(Data entries)
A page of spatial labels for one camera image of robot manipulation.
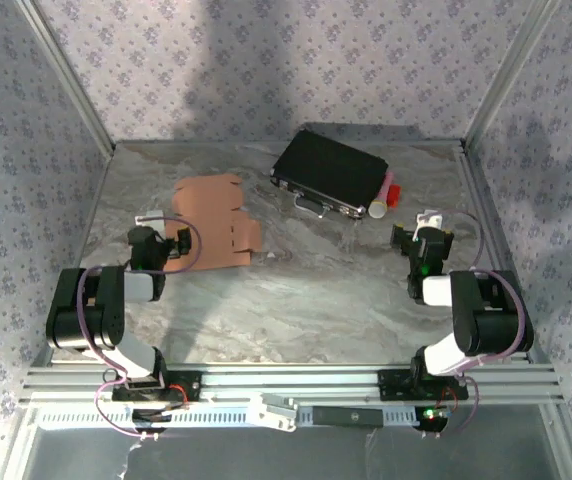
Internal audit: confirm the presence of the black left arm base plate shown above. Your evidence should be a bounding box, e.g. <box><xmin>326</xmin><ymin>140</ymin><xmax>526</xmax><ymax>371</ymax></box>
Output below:
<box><xmin>110</xmin><ymin>370</ymin><xmax>203</xmax><ymax>404</ymax></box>

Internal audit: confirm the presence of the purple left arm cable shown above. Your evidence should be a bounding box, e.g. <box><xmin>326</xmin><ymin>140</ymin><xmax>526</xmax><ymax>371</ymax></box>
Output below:
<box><xmin>78</xmin><ymin>215</ymin><xmax>203</xmax><ymax>442</ymax></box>

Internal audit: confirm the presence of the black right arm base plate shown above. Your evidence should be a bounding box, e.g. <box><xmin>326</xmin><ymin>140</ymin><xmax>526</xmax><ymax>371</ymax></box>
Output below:
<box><xmin>376</xmin><ymin>368</ymin><xmax>467</xmax><ymax>404</ymax></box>

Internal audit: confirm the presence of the wide aluminium frame rail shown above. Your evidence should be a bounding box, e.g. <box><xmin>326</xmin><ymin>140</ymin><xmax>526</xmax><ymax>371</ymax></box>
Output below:
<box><xmin>20</xmin><ymin>363</ymin><xmax>565</xmax><ymax>406</ymax></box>

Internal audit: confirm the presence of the white slotted cable duct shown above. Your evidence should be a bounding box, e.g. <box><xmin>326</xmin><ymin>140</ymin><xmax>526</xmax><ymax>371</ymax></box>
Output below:
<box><xmin>30</xmin><ymin>403</ymin><xmax>450</xmax><ymax>431</ymax></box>

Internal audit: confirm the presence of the black flat bar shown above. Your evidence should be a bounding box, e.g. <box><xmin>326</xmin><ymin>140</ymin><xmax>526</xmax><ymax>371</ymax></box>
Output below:
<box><xmin>312</xmin><ymin>407</ymin><xmax>385</xmax><ymax>427</ymax></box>

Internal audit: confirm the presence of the orange-brown paper box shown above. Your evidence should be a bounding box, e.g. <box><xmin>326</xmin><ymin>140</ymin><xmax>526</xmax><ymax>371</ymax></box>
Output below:
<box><xmin>171</xmin><ymin>174</ymin><xmax>263</xmax><ymax>274</ymax></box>

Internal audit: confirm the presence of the aluminium corner post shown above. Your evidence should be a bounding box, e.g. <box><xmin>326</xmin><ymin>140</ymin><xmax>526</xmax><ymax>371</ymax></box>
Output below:
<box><xmin>15</xmin><ymin>0</ymin><xmax>117</xmax><ymax>154</ymax></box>
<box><xmin>463</xmin><ymin>0</ymin><xmax>552</xmax><ymax>151</ymax></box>

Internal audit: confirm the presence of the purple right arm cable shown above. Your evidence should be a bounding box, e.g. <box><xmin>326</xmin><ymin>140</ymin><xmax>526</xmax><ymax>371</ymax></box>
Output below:
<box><xmin>418</xmin><ymin>209</ymin><xmax>528</xmax><ymax>441</ymax></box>

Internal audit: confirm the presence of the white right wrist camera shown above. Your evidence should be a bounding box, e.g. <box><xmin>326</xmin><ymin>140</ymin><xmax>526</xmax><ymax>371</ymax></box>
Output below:
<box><xmin>414</xmin><ymin>210</ymin><xmax>446</xmax><ymax>232</ymax></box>

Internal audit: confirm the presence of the white plastic bracket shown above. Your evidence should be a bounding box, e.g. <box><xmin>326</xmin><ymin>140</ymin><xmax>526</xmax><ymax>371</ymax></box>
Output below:
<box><xmin>245</xmin><ymin>392</ymin><xmax>300</xmax><ymax>432</ymax></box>

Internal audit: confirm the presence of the aluminium side rail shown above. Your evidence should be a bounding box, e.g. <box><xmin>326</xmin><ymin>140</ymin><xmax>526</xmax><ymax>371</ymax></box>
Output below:
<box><xmin>30</xmin><ymin>147</ymin><xmax>117</xmax><ymax>369</ymax></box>
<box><xmin>458</xmin><ymin>142</ymin><xmax>550</xmax><ymax>366</ymax></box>

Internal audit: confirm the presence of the pink white marker tube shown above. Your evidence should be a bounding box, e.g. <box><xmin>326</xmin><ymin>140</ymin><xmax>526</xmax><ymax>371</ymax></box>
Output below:
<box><xmin>368</xmin><ymin>170</ymin><xmax>396</xmax><ymax>220</ymax></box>

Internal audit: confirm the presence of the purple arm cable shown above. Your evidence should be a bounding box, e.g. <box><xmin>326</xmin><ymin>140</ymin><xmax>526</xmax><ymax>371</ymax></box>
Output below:
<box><xmin>78</xmin><ymin>215</ymin><xmax>203</xmax><ymax>442</ymax></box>
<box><xmin>418</xmin><ymin>209</ymin><xmax>528</xmax><ymax>441</ymax></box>

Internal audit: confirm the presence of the black briefcase with metal trim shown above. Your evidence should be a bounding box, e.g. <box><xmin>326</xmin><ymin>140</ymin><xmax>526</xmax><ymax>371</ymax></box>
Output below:
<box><xmin>269</xmin><ymin>130</ymin><xmax>390</xmax><ymax>221</ymax></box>

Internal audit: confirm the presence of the white torn tape strip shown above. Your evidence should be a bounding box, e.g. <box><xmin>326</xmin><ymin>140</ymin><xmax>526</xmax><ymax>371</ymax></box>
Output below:
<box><xmin>115</xmin><ymin>439</ymin><xmax>142</xmax><ymax>480</ymax></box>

▶ [Task item] Repeat the records exactly but leave out the images.

▶ [Written solution]
A page of spatial labels for one camera image of robot manipulation.
Internal audit: confirm the presence of the black left arm base plate shown above. Your evidence should be a bounding box, e.g. <box><xmin>326</xmin><ymin>140</ymin><xmax>526</xmax><ymax>371</ymax></box>
Output below:
<box><xmin>110</xmin><ymin>370</ymin><xmax>203</xmax><ymax>404</ymax></box>

Internal audit: confirm the presence of the purple left arm cable shown above. Your evidence should be a bounding box, e.g. <box><xmin>326</xmin><ymin>140</ymin><xmax>526</xmax><ymax>371</ymax></box>
Output below:
<box><xmin>78</xmin><ymin>215</ymin><xmax>203</xmax><ymax>442</ymax></box>

Internal audit: confirm the presence of the black right arm base plate shown above. Your evidence should be a bounding box, e.g. <box><xmin>326</xmin><ymin>140</ymin><xmax>526</xmax><ymax>371</ymax></box>
Output below:
<box><xmin>376</xmin><ymin>368</ymin><xmax>467</xmax><ymax>404</ymax></box>

Internal audit: confirm the presence of the wide aluminium frame rail shown above. Your evidence should be a bounding box, e.g. <box><xmin>326</xmin><ymin>140</ymin><xmax>526</xmax><ymax>371</ymax></box>
Output below:
<box><xmin>20</xmin><ymin>363</ymin><xmax>565</xmax><ymax>406</ymax></box>

Internal audit: confirm the presence of the white slotted cable duct shown above. Your evidence should be a bounding box, e.g. <box><xmin>326</xmin><ymin>140</ymin><xmax>526</xmax><ymax>371</ymax></box>
Output below:
<box><xmin>30</xmin><ymin>403</ymin><xmax>450</xmax><ymax>431</ymax></box>

Internal audit: confirm the presence of the black flat bar shown above. Your evidence should be a bounding box, e.g. <box><xmin>326</xmin><ymin>140</ymin><xmax>526</xmax><ymax>371</ymax></box>
Output below:
<box><xmin>312</xmin><ymin>407</ymin><xmax>385</xmax><ymax>427</ymax></box>

Internal audit: confirm the presence of the orange-brown paper box shown above. Your evidence should be a bounding box, e.g. <box><xmin>326</xmin><ymin>140</ymin><xmax>526</xmax><ymax>371</ymax></box>
Output below:
<box><xmin>171</xmin><ymin>174</ymin><xmax>263</xmax><ymax>274</ymax></box>

Internal audit: confirm the presence of the aluminium corner post shown above. Your evidence should be a bounding box, e.g. <box><xmin>326</xmin><ymin>140</ymin><xmax>526</xmax><ymax>371</ymax></box>
Output below:
<box><xmin>15</xmin><ymin>0</ymin><xmax>117</xmax><ymax>154</ymax></box>
<box><xmin>463</xmin><ymin>0</ymin><xmax>552</xmax><ymax>151</ymax></box>

Internal audit: confirm the presence of the purple right arm cable shown above. Your evidence should be a bounding box, e.g. <box><xmin>326</xmin><ymin>140</ymin><xmax>526</xmax><ymax>371</ymax></box>
Output below:
<box><xmin>418</xmin><ymin>209</ymin><xmax>528</xmax><ymax>441</ymax></box>

Internal audit: confirm the presence of the white right wrist camera shown above. Your evidence should be a bounding box, e.g. <box><xmin>326</xmin><ymin>140</ymin><xmax>526</xmax><ymax>371</ymax></box>
Output below:
<box><xmin>414</xmin><ymin>210</ymin><xmax>446</xmax><ymax>232</ymax></box>

Internal audit: confirm the presence of the white plastic bracket shown above. Your evidence should be a bounding box, e.g. <box><xmin>326</xmin><ymin>140</ymin><xmax>526</xmax><ymax>371</ymax></box>
Output below:
<box><xmin>245</xmin><ymin>392</ymin><xmax>300</xmax><ymax>432</ymax></box>

Internal audit: confirm the presence of the aluminium side rail shown above. Your evidence should be a bounding box, e.g. <box><xmin>326</xmin><ymin>140</ymin><xmax>526</xmax><ymax>371</ymax></box>
Output below:
<box><xmin>30</xmin><ymin>147</ymin><xmax>117</xmax><ymax>369</ymax></box>
<box><xmin>458</xmin><ymin>142</ymin><xmax>550</xmax><ymax>366</ymax></box>

Internal audit: confirm the presence of the pink white marker tube shown above. Your evidence should be a bounding box, e.g. <box><xmin>326</xmin><ymin>140</ymin><xmax>526</xmax><ymax>371</ymax></box>
Output below:
<box><xmin>368</xmin><ymin>170</ymin><xmax>396</xmax><ymax>220</ymax></box>

Internal audit: confirm the presence of the purple arm cable shown above. Your evidence should be a bounding box, e.g. <box><xmin>326</xmin><ymin>140</ymin><xmax>526</xmax><ymax>371</ymax></box>
Output below:
<box><xmin>78</xmin><ymin>215</ymin><xmax>203</xmax><ymax>442</ymax></box>
<box><xmin>418</xmin><ymin>209</ymin><xmax>528</xmax><ymax>441</ymax></box>

Internal audit: confirm the presence of the black briefcase with metal trim shown above. Your evidence should be a bounding box, e.g. <box><xmin>326</xmin><ymin>140</ymin><xmax>526</xmax><ymax>371</ymax></box>
Output below:
<box><xmin>269</xmin><ymin>130</ymin><xmax>390</xmax><ymax>221</ymax></box>

Internal audit: confirm the presence of the white torn tape strip shown above. Your evidence should be a bounding box, e.g. <box><xmin>326</xmin><ymin>140</ymin><xmax>526</xmax><ymax>371</ymax></box>
Output below:
<box><xmin>115</xmin><ymin>439</ymin><xmax>142</xmax><ymax>480</ymax></box>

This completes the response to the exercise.